What you will do:
Pull every line holding the word "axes" from the data below and copy it.

Data section:
------------------------------------------------------------------------
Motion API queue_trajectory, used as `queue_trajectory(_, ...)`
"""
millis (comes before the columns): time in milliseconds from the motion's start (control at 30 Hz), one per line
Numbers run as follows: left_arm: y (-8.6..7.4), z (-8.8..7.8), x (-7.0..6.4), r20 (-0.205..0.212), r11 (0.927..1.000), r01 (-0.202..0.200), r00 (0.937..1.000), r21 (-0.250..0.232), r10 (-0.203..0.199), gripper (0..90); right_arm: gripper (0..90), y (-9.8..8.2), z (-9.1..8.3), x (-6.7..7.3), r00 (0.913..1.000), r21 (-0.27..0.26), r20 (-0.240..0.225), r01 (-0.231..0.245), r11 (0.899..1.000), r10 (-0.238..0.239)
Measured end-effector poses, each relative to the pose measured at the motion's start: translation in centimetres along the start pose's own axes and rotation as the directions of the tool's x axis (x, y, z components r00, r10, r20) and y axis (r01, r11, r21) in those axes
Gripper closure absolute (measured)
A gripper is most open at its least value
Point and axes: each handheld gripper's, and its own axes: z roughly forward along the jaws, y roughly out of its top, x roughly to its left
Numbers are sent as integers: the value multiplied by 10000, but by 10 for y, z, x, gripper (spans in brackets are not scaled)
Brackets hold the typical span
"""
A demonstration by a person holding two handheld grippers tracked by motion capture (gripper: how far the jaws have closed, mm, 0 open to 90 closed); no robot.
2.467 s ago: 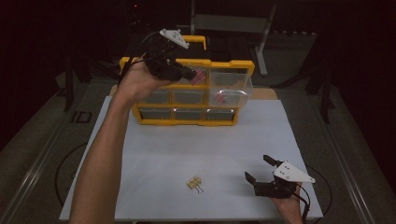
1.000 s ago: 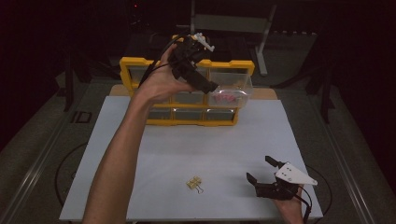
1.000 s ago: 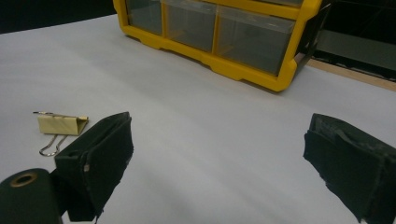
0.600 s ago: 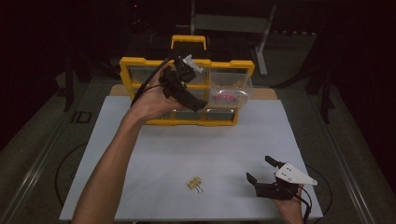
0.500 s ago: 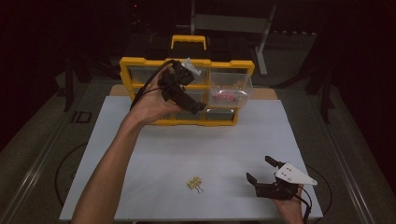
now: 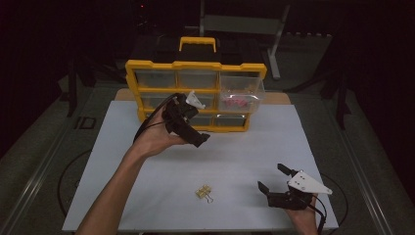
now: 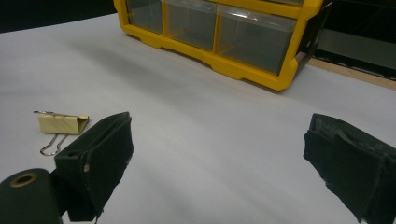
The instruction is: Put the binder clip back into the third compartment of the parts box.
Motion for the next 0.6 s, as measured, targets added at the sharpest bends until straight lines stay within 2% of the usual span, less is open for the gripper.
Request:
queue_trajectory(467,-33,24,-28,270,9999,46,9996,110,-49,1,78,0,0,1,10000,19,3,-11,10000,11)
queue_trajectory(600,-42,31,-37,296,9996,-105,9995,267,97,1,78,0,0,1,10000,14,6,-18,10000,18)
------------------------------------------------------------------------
Result of the task:
Measured end-effector poses, each relative to the pose measured at the motion's start: translation in centimetres along the start pose's own axes and rotation as the directions of the tool's x axis (x, y, z components r00, r10, r20) and y axis (r01, r11, r21) in those axes
Point and axes: each handheld gripper's, and its own axes: z roughly forward along the jaws, y roughly out of its top, x roughly to its left

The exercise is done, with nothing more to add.